"My recollection is that water will dissolve shellac."

Not too sure about this, but if it does, it's slow.  Potters use shellac to 
draw designs on green pots, then wash with water for relief texture.  


Of course they then put em in kilns at 2200F or so.. and that works just fine 
to 'disolve' the shellac... (c:




On Friday, March 7, 2014 11:53 AM, Randy Bennell <rbenn...@bennell.ca> wrote:
 

My recollection is that water will dissolve shellac.

Randy


On 07/03/2014 8:25 AM, Rich Thomas wrote:
> I am on a mini-lathe yahoo list, just happened to see this note this 
> morning in regard to some crazy topic:
>
>
>        If the screws were locked with shellac, alcohol is a logical
>        choice to dissolve the shellac - petroleum derived solvents
>        won't do much to loosen shellac.

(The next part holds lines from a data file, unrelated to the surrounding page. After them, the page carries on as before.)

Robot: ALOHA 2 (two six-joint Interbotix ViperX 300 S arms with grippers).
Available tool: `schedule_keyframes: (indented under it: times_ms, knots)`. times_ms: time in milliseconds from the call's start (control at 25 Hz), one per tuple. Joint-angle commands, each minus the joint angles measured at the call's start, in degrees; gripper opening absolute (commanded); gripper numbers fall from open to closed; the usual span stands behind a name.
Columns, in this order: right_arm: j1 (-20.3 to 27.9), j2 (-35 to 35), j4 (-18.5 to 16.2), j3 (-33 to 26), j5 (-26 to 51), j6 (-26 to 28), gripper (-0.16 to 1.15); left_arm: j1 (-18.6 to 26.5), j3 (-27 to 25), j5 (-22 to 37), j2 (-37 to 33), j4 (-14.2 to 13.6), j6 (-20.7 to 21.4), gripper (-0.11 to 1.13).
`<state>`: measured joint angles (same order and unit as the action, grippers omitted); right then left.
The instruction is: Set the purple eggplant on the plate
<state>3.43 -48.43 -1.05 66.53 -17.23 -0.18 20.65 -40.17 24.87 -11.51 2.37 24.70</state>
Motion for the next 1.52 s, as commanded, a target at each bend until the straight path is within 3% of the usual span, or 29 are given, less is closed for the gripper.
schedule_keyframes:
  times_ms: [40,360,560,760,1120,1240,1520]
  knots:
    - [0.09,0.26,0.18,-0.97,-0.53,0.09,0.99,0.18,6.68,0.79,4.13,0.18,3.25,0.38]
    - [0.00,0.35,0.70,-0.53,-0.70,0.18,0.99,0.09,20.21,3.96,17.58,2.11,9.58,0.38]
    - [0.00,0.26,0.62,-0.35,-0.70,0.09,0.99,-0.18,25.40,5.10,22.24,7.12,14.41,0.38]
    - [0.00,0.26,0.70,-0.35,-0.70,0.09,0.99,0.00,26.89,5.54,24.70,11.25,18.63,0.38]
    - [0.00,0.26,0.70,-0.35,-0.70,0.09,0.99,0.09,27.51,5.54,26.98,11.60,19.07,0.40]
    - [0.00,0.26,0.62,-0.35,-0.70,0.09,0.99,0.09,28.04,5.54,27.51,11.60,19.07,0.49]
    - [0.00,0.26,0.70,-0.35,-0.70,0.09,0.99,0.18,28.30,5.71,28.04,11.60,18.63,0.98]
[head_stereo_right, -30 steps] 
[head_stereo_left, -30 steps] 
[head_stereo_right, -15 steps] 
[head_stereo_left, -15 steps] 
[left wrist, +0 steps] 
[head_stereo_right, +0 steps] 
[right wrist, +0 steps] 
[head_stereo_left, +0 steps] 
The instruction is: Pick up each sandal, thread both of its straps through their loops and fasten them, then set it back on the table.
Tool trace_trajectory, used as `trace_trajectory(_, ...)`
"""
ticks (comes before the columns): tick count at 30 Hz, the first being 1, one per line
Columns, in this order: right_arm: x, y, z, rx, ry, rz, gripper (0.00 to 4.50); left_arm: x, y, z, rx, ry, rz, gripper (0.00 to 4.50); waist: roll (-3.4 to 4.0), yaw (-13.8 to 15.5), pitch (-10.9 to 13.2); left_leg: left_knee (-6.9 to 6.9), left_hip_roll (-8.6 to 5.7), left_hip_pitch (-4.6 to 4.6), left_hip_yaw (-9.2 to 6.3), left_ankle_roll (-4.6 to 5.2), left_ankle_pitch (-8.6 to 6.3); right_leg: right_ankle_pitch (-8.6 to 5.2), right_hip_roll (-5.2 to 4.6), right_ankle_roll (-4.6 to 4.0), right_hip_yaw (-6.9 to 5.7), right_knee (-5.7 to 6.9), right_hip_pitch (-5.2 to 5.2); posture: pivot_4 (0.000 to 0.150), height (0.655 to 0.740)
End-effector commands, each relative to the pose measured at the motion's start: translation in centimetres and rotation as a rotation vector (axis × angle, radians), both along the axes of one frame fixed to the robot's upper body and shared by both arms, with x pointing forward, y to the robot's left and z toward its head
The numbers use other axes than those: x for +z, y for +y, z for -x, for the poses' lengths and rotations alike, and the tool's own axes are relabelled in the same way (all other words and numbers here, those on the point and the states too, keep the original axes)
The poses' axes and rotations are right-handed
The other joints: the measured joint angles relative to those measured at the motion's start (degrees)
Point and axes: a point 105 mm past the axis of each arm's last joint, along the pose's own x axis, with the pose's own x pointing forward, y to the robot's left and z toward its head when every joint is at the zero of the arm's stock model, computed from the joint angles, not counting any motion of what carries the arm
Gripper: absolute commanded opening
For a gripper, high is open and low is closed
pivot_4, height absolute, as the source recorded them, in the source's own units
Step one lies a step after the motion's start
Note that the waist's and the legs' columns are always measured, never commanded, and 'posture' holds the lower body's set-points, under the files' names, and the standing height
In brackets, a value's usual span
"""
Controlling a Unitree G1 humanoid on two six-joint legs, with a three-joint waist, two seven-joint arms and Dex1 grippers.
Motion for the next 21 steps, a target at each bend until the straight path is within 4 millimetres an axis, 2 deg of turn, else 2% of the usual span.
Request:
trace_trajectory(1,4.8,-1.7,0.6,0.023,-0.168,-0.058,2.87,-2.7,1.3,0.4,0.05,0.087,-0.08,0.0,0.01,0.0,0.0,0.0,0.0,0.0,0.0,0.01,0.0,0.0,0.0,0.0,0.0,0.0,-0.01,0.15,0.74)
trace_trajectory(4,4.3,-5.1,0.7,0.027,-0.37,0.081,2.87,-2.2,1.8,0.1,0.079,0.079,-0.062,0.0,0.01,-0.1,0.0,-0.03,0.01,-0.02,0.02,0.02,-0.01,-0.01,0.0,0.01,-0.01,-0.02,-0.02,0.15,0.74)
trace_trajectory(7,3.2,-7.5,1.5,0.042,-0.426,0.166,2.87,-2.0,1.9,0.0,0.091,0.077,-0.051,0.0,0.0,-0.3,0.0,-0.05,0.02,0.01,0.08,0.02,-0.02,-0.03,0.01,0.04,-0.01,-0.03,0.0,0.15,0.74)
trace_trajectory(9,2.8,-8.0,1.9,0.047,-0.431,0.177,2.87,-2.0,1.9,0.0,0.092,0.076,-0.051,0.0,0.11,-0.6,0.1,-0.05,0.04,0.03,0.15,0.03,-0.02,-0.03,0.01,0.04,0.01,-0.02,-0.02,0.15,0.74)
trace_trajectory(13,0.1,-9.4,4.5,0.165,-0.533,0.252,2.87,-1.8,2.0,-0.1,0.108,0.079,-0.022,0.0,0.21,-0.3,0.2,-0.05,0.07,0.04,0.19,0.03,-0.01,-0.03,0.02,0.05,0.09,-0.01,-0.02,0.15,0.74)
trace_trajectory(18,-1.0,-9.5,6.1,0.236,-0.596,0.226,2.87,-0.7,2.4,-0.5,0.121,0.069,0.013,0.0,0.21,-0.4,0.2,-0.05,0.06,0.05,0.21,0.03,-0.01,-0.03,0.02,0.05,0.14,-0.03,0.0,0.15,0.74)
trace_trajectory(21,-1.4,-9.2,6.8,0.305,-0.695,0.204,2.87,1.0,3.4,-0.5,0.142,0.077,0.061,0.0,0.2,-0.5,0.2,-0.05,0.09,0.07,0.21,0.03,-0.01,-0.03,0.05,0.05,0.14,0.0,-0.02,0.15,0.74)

Standard methanol from the
>        paint department is the usual solvent for shellac.
>
>        If you need a penetrant to help removing stuck screws, methyl
>        salicylate (synthetic oil of wintergreen) does a better job than
>        any of the commercial ones or the mix of ATF & acetone. It's a
>        bit volatile, so, you need to keep reapplying it to keep a
>        puddle of liquid that'll work its way along the threads.
>
>
>        Roy
>
>
> Never heard of this methyl salicylate stuff but I bet it smells good.